§ EXERCISE
Look through the records below, and whenever a line contains "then", copy it.

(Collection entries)
○ ○ ○ ○ ○ ○ ○
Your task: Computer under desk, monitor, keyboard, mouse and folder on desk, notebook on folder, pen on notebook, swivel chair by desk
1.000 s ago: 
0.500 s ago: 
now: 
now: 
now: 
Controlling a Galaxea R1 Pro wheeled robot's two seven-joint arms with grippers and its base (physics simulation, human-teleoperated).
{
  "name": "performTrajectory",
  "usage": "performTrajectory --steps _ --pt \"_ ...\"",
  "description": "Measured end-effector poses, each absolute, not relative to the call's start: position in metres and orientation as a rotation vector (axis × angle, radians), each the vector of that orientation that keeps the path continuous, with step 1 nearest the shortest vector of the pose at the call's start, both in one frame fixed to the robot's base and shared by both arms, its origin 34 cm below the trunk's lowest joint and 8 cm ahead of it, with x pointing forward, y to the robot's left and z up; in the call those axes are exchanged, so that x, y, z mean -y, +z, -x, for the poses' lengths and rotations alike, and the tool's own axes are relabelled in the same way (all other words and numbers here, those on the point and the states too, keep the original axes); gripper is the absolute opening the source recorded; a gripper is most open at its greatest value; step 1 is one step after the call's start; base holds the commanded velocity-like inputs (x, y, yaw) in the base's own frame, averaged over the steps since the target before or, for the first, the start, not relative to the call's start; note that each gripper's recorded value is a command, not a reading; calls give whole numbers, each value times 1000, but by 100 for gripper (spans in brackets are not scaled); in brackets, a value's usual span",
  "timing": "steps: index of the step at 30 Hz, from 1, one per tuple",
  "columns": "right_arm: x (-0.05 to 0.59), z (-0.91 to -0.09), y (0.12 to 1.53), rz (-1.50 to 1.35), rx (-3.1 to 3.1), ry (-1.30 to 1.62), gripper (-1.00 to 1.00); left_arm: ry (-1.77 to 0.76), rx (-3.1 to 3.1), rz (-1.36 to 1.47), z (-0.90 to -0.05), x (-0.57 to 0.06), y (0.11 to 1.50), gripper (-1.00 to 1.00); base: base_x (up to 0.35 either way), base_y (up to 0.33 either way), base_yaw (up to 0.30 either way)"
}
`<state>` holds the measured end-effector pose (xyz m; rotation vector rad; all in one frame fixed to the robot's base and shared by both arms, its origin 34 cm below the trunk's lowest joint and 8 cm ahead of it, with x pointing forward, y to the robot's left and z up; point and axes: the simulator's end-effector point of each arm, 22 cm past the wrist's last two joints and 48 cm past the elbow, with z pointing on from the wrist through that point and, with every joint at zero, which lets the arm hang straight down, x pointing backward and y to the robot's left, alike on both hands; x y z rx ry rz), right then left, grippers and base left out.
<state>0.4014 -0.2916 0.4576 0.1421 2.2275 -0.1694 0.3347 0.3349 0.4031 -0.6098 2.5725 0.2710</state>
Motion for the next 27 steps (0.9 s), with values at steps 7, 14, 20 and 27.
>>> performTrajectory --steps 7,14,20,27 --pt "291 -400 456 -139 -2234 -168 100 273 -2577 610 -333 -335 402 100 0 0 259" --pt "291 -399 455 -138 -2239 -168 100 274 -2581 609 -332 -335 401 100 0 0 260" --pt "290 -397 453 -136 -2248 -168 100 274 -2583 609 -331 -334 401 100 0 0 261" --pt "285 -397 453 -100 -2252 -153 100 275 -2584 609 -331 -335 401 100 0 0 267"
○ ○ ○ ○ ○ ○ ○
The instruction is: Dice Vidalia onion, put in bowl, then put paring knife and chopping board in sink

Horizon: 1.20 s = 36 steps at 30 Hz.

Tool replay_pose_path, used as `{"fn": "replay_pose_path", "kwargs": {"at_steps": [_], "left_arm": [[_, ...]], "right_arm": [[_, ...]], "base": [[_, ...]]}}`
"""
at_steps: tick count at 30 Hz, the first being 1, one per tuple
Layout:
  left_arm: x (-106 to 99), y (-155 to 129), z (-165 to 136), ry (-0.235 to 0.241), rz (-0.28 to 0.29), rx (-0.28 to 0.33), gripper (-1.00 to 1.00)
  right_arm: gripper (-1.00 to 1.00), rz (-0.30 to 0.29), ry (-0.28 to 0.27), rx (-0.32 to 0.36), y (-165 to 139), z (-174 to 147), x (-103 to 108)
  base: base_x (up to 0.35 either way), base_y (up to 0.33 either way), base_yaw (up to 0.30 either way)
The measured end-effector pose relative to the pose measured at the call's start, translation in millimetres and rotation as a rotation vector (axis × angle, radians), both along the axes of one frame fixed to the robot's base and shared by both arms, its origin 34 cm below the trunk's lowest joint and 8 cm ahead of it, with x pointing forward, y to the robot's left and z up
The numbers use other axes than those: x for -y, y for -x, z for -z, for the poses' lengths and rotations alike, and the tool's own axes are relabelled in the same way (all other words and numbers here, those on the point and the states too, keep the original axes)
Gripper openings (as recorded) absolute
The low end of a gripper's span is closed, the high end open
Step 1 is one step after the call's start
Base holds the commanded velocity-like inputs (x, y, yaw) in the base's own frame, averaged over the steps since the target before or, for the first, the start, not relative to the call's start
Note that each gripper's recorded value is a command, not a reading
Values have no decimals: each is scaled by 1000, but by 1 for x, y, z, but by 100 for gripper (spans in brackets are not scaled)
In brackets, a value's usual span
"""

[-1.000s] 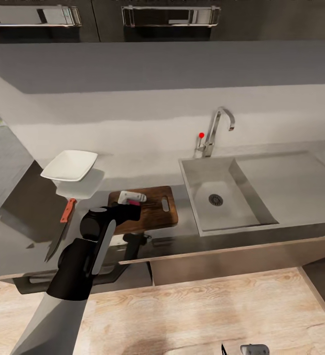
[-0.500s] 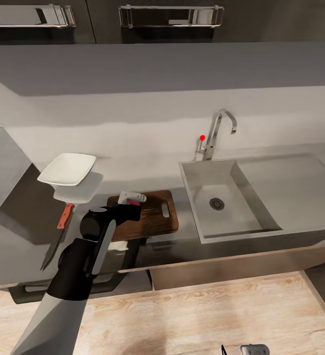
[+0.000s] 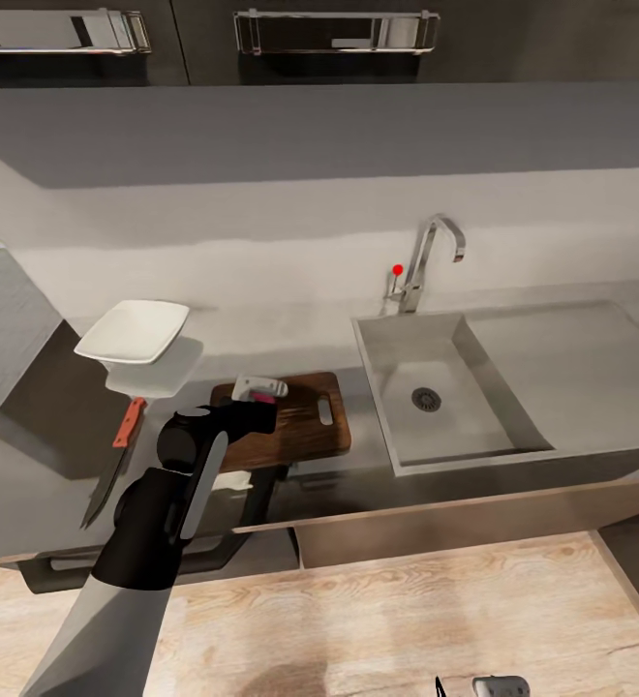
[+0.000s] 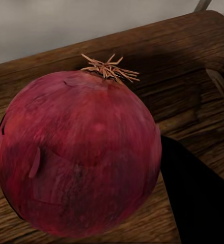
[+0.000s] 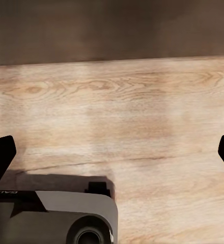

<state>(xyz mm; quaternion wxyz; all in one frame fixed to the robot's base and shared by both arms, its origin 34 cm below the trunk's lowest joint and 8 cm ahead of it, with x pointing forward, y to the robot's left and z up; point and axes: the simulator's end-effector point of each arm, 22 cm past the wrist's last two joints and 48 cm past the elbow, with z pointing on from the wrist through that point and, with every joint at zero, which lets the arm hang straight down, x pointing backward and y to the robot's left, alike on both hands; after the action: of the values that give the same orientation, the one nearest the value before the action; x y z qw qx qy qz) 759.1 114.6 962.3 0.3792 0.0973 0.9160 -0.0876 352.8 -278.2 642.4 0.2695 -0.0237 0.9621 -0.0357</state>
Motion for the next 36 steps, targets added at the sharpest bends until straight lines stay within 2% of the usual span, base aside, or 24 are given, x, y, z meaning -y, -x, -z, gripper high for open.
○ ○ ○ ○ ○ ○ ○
§ SOLUTION
`<state>` holds the measured end-effector pose (xyz m; rotation vector rad; all in one frame fixed to the robot's base and shared by both arms, its origin 34 cm below the trunk's lowest joint and 8 cm ahead of it, with x pointing forward, y to the robot's left and z up; point and axes: the simulator's end-effector point of each arm, 22 cm past the wrist's last two joints and 48 cm past the elbow, with z pointing on from the wrist through that point and, with every joint at zero, which lets the arm hang straight down, x pointing backward and y to the robot's left, alike on both hands; x y z rx ry rz), right then left, grippers and base left out.
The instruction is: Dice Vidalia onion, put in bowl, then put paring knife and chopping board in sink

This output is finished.